Supplied data:
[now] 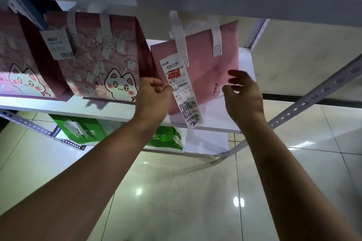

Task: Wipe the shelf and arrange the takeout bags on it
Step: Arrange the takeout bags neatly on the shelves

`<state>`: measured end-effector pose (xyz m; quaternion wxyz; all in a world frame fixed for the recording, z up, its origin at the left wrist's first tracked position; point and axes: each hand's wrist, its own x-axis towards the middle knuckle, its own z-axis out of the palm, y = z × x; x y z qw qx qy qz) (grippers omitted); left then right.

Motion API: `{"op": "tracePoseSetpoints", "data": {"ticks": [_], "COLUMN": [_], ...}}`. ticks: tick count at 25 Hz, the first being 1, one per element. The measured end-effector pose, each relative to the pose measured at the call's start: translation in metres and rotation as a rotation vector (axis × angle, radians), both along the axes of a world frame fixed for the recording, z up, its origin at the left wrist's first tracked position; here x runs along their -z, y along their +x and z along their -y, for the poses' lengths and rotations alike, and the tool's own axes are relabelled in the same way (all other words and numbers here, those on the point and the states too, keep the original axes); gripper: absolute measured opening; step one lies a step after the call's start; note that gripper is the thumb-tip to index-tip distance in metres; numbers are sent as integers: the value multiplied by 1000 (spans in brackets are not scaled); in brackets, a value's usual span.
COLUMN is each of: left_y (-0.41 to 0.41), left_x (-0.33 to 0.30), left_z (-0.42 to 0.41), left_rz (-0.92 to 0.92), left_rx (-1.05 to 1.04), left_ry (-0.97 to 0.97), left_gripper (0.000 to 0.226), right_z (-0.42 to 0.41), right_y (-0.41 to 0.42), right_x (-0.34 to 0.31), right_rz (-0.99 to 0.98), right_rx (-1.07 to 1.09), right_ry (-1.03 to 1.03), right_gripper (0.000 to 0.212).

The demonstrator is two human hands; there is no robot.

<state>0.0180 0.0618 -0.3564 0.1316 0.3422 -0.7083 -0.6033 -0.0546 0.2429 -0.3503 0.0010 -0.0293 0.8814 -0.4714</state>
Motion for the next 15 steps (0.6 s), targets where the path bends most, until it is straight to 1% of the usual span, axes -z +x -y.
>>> {"op": "tracePoseSetpoints", "data": {"ticks": [2,5,7,11,13,15], "left_y": [-8,-14,-14,-10,-8,-6], "left_x": [-3,-7,-7,-12,-13,-15], "left_z": [3,1,-1,-5,-6,-9], "left_rz": [-17,68,97,87,71,64], "left_rx": [-21,63,85,141,179,200], "left_ry": [-3,-70,-63,-31,-13,3], "left_gripper": [28,30,28,20,17,17], "right_z": [3,4,5,11,10,5], "right_y": [-24,-53,-65,-74,-77,-85], "right_x": [2,3,6,8,9,10], "right_rz": [-8,98,146,200,204,173], "right_rx": [34,60,32,-38,7,77], "right_ry": [-52,-85,-96,-205,-226,-171], "right_gripper": [54,70,71,57,62,70]}}
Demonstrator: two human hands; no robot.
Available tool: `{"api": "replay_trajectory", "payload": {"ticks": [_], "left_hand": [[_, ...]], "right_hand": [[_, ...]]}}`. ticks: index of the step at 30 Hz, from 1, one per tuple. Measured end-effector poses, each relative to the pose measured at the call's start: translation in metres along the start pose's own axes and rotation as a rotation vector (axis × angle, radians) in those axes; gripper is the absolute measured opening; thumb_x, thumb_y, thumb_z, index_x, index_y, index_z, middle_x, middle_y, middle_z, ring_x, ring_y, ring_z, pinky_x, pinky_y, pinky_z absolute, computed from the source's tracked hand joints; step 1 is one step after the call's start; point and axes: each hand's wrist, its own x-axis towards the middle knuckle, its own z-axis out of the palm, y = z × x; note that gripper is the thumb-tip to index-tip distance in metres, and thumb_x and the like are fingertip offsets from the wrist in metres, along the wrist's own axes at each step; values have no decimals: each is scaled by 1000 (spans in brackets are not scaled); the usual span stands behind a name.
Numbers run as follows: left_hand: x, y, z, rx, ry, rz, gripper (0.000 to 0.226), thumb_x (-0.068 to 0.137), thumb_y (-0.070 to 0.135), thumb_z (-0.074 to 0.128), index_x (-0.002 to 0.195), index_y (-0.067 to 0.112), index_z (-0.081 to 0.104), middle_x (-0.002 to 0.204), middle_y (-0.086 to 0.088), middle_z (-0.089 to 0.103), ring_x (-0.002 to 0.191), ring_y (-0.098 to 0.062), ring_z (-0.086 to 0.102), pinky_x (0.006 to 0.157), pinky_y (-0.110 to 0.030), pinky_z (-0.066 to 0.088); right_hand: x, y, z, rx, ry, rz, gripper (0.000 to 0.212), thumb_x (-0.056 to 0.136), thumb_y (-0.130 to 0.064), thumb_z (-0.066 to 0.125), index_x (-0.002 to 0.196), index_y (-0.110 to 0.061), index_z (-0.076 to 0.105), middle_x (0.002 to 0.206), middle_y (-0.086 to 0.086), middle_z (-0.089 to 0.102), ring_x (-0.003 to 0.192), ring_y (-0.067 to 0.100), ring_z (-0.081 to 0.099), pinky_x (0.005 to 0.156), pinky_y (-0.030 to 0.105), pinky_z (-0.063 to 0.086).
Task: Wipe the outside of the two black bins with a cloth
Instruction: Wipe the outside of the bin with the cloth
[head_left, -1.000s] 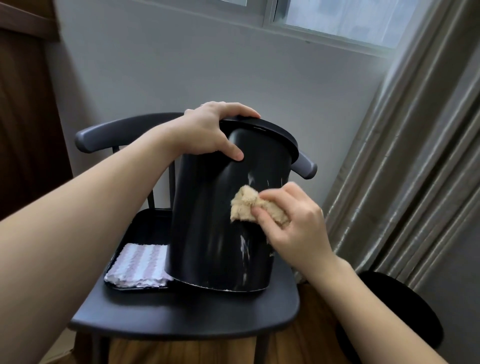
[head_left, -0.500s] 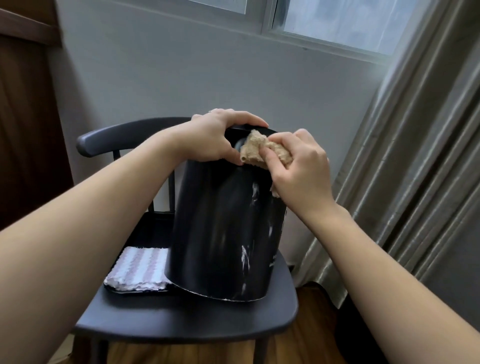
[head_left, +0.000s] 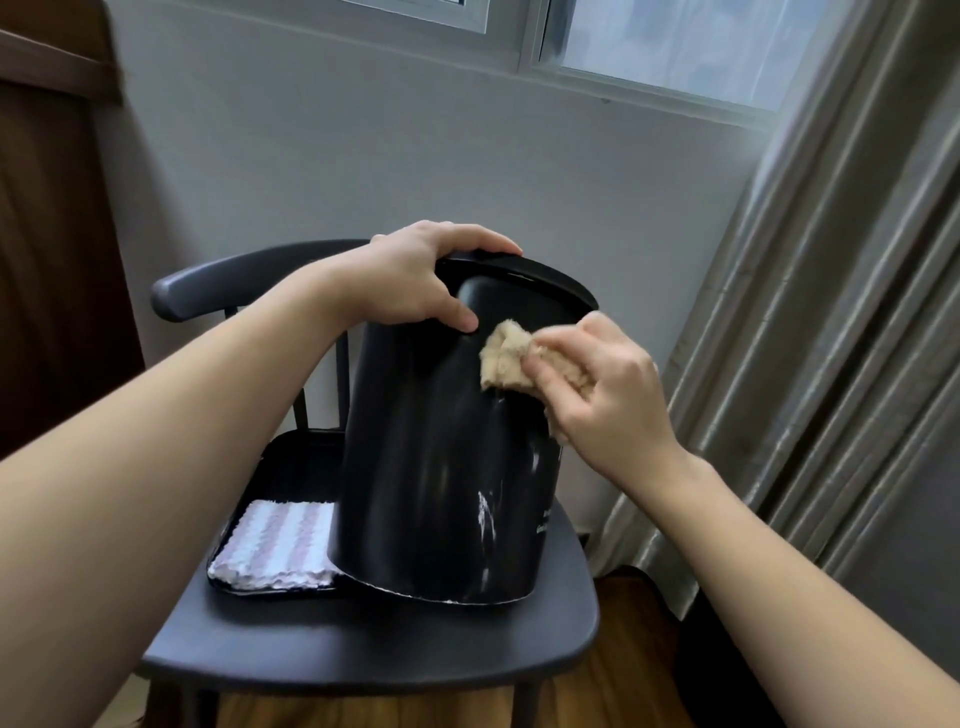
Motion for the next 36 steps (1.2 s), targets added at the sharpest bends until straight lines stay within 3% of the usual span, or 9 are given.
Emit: {"api": "replay_trajectory", "payload": {"ticks": [3, 8, 10, 17, 23, 30, 36], "left_hand": [[0, 0, 0, -8, 4, 2, 75, 58, 33, 77, 121, 69, 55, 133, 21, 59, 132, -21, 51, 116, -47, 37], [3, 6, 3, -7, -8, -4, 75, 58, 33, 77, 120, 70, 55, 134, 21, 58, 132, -26, 49, 115, -48, 40], [4, 5, 3, -7, -9, -7, 75, 58, 33, 77, 120, 70, 55, 133, 21, 58, 133, -26, 48, 115, -47, 39], [2, 3, 1, -22, -11, -4, 74, 58, 31, 77, 119, 67, 57, 130, 21, 61, 129, -21, 53, 116, -48, 38], [3, 4, 2, -31, -7, -11, 74, 57, 32, 79, 119, 68, 58, 127, 22, 63, 127, -21, 55, 113, -47, 43], [0, 1, 0, -51, -3, -18, 73, 58, 31, 79, 118, 66, 59, 124, 25, 63, 125, -17, 57, 113, -46, 42], [2, 3, 1, -37, -11, -8, 74, 57, 32, 79, 121, 64, 59, 127, 23, 63, 126, -17, 57, 112, -45, 44]], "right_hand": [[-10, 0, -3, -8, -33, -72, 14, 87, -26, 72, 95, -17, 75, 83, -3, 57, 71, 16, 58, 64, 38, 52], [14, 4, -1, -34, 87, 75, 14, 87, -26, 73, 100, -19, 73, 88, -1, 57, 79, 15, 57, 74, 38, 50], [6, 3, 1, 14, 63, 76, 16, 86, -26, 74, 100, -18, 73, 90, -1, 60, 81, 15, 58, 76, 39, 50], [-30, 2, 1, 81, -93, -165, 19, 83, -19, 81, 98, -10, 76, 84, 2, 58, 72, 15, 57, 66, 31, 51], [3, -2, 4, 40, 84, 44, 21, 86, -27, 76, 103, -16, 72, 93, 0, 63, 84, 14, 60, 76, 36, 50], [-32, 0, 5, 89, -81, -186, 20, 85, -21, 77, 99, -7, 76, 85, 5, 61, 74, 17, 60, 69, 33, 53], [0, -1, 6, 28, 41, -25, 18, 89, -24, 74, 102, -12, 75, 88, 3, 61, 77, 16, 59, 72, 33, 50]]}}
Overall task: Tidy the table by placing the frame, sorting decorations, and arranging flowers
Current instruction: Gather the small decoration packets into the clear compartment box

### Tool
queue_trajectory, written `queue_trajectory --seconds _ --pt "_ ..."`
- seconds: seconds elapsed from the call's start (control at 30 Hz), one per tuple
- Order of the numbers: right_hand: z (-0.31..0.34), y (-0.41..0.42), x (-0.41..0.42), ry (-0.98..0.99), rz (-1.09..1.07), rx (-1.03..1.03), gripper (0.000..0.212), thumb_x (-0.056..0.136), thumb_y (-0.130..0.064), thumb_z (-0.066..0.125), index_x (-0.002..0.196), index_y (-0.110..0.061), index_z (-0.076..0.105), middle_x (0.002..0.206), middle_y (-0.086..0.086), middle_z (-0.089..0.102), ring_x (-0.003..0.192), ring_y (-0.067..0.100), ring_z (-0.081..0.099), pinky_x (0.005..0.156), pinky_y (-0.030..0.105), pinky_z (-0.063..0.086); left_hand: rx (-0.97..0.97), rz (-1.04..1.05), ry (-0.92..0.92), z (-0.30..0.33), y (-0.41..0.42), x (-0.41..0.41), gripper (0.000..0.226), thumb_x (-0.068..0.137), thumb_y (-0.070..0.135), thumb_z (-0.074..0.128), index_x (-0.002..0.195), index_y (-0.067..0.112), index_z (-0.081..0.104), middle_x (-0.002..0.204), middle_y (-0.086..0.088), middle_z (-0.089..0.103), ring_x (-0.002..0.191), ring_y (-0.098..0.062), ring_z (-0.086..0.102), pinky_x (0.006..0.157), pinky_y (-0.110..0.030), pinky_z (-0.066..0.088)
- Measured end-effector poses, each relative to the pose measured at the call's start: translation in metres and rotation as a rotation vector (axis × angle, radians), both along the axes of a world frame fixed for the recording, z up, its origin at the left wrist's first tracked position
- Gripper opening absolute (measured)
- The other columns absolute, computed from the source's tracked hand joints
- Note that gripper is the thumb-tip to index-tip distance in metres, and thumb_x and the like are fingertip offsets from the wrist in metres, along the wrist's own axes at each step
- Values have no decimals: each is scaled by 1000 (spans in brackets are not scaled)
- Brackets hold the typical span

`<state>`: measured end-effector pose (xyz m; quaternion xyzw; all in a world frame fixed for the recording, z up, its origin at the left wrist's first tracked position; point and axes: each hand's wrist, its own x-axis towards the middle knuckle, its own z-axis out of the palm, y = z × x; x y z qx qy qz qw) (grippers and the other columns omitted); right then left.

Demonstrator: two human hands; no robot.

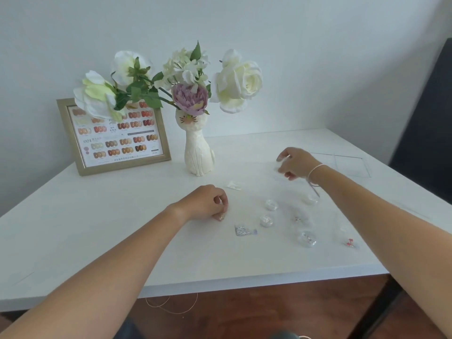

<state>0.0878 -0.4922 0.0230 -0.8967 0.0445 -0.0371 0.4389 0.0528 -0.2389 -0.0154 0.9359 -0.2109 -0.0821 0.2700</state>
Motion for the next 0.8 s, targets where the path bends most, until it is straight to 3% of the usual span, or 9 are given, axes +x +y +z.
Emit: queue_trajectory --seconds 0.17,0.27,0.43,0.53,0.6,0.7,0.8 --pt "17 -33 17 -86 -115 51 25 77 8 52 95 -8 57 76 13 55 56 24 56 62 28 57 -33 -41 -129 8 -9 13 7 86 17 60 87 15 66 89 5 56 61 11 50 57 0 35" --pt "21 -42 26 -112 -136 38 23 78 6 53 95 -9 58 82 13 58 53 19 53 48 24 53 -146 -43 -134 16 -21 24 6 87 15 59 84 17 64 83 10 57 58 19 49 57 0 36" --pt "16 -47 37 -160 -126 -87 20 79 -3 50 91 -12 63 67 -3 62 53 10 46 48 24 38 -240 -45 -168 35 -47 47 8 87 13 58 87 16 65 76 13 56 57 11 50 53 -2 37" --pt "8 -47 41 -160 -56 -176 12 85 -13 52 86 -14 64 74 -1 67 53 8 45 47 24 35 -247 -56 -198 45 -66 61 10 88 13 57 90 14 66 76 13 55 63 4 49 53 -1 36" --pt "4 -48 43 -147 -5 -259 13 86 -17 52 82 -17 64 80 0 70 62 10 51 55 25 38 -258 -61 -215 50 -78 70 12 88 12 56 92 13 67 76 14 55 65 2 49 52 -1 36" --pt "1 -50 46 -127 39 -379 14 85 -21 53 82 -22 67 83 -2 73 86 15 58 80 32 41 -279 -74 -221 57 -96 83 14 88 11 54 92 13 67 79 11 56 66 3 49 51 0 34" --pt "-1 -55 46 -161 11 -526 21 86 -27 53 101 -23 68 103 -2 71 109 23 54 93 36 33 -294 -92 -206 62 -113 94 14 89 10 53 89 17 65 87 5 59 67 3 49 52 0 34"
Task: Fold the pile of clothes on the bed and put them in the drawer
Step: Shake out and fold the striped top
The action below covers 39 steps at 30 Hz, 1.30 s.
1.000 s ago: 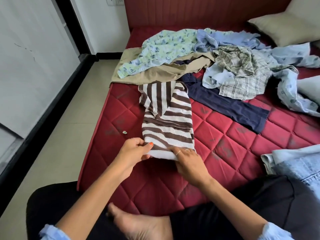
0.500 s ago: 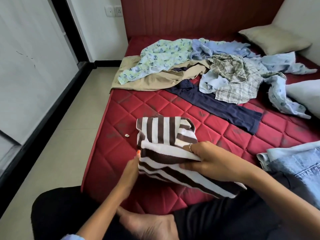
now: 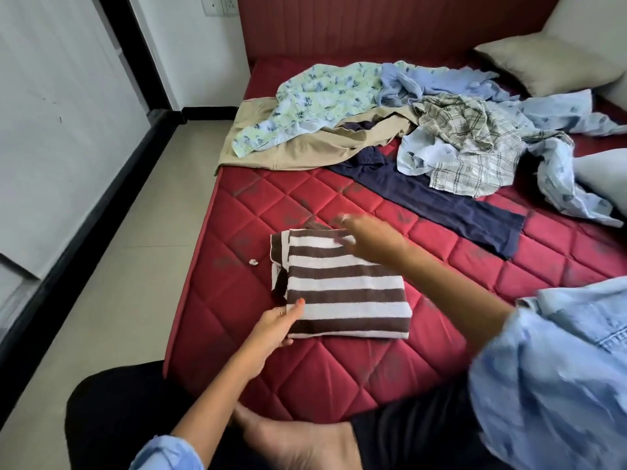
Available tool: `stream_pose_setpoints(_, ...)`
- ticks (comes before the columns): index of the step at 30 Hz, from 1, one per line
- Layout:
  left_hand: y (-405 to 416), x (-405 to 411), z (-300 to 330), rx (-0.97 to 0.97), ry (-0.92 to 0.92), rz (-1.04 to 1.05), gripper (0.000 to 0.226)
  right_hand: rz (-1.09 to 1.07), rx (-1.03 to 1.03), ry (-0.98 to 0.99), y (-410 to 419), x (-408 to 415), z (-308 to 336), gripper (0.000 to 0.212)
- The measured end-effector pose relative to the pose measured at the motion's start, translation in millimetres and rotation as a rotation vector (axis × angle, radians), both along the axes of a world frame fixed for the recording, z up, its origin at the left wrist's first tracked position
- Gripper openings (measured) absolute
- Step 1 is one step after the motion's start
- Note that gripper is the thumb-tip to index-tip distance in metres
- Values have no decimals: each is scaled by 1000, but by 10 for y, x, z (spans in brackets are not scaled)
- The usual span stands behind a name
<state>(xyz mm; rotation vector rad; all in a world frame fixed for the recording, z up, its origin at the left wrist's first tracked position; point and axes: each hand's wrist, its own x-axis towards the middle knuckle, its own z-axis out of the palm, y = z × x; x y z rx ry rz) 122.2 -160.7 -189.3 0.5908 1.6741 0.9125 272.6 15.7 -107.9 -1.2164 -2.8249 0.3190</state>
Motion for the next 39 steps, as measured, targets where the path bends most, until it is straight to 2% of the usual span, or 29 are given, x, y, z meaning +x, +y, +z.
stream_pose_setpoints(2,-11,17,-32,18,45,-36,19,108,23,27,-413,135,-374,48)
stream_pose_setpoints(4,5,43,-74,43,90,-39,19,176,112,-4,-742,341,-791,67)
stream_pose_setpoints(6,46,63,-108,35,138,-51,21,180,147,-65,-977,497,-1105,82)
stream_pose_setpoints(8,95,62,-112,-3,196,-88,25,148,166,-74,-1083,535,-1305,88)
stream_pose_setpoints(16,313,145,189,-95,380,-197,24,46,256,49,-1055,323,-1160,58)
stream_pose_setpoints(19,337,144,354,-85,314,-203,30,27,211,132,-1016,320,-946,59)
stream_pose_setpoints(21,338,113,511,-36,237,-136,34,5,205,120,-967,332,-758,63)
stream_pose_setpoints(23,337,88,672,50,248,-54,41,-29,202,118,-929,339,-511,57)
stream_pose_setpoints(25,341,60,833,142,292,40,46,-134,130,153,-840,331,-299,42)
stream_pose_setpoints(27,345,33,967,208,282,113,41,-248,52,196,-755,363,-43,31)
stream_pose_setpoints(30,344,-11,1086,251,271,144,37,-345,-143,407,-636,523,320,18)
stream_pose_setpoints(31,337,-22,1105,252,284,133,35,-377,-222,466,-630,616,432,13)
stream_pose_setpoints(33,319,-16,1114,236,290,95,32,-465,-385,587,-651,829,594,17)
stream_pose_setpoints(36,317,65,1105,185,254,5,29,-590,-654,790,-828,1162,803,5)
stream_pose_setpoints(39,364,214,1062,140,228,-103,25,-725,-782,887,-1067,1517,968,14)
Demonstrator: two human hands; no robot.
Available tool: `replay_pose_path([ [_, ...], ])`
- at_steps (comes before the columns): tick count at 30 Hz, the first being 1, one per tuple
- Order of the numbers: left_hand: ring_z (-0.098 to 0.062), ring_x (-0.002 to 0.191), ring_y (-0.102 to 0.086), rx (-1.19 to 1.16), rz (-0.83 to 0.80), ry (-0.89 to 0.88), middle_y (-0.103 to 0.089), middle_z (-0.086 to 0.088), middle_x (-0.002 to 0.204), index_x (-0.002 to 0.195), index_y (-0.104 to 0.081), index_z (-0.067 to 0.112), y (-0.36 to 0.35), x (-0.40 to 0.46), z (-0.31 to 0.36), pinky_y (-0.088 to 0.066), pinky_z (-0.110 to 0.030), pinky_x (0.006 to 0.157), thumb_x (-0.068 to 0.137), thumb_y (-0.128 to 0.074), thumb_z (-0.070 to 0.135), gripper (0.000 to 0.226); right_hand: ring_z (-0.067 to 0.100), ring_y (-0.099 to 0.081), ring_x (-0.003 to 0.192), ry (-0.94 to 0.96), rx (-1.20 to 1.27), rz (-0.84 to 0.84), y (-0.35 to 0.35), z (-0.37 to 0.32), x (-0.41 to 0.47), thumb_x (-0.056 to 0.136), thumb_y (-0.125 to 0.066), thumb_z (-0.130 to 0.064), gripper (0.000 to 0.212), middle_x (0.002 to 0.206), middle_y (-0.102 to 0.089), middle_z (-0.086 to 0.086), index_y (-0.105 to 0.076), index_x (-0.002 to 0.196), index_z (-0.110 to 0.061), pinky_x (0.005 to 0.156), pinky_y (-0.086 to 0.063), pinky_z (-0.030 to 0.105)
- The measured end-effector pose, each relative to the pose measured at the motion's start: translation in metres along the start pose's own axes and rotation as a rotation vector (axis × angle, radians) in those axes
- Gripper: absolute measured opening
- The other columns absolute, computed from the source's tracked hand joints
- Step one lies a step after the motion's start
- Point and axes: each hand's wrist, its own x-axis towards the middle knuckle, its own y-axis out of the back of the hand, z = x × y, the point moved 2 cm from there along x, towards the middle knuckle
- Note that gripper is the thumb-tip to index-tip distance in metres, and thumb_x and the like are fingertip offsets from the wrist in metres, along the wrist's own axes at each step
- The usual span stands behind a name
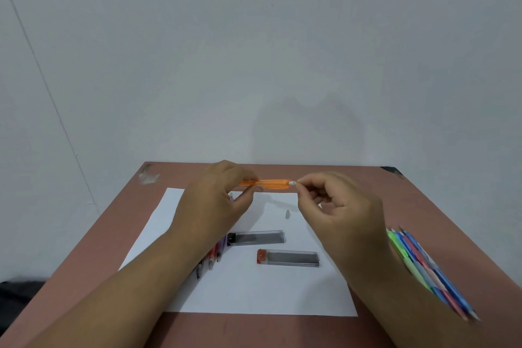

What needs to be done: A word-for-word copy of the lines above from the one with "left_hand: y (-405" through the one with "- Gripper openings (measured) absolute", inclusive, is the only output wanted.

Task solution:
  left_hand: y (-405 to 416), x (-405 to 411), z (-300 to 330), rx (-0.97 to 0.97), ry (-0.92 to 0.92), rz (-1.04 to 1.05), gripper (0.000 to 0.226)
  right_hand: rz (-1.09 to 1.07), rx (-1.03 to 1.03), ry (-0.98 to 0.99), y (-410 to 419), x (-408 to 415), z (-308 to 336), gripper (0.000 to 0.212)
- The measured end-effector pose relative to the pose measured at the motion's start, translation in millimetres and rotation as a rotation vector (axis × angle, radians), both along the axes of a world frame fixed for the recording, z up, its origin at the left wrist's first tracked position
- Gripper openings (measured) absolute

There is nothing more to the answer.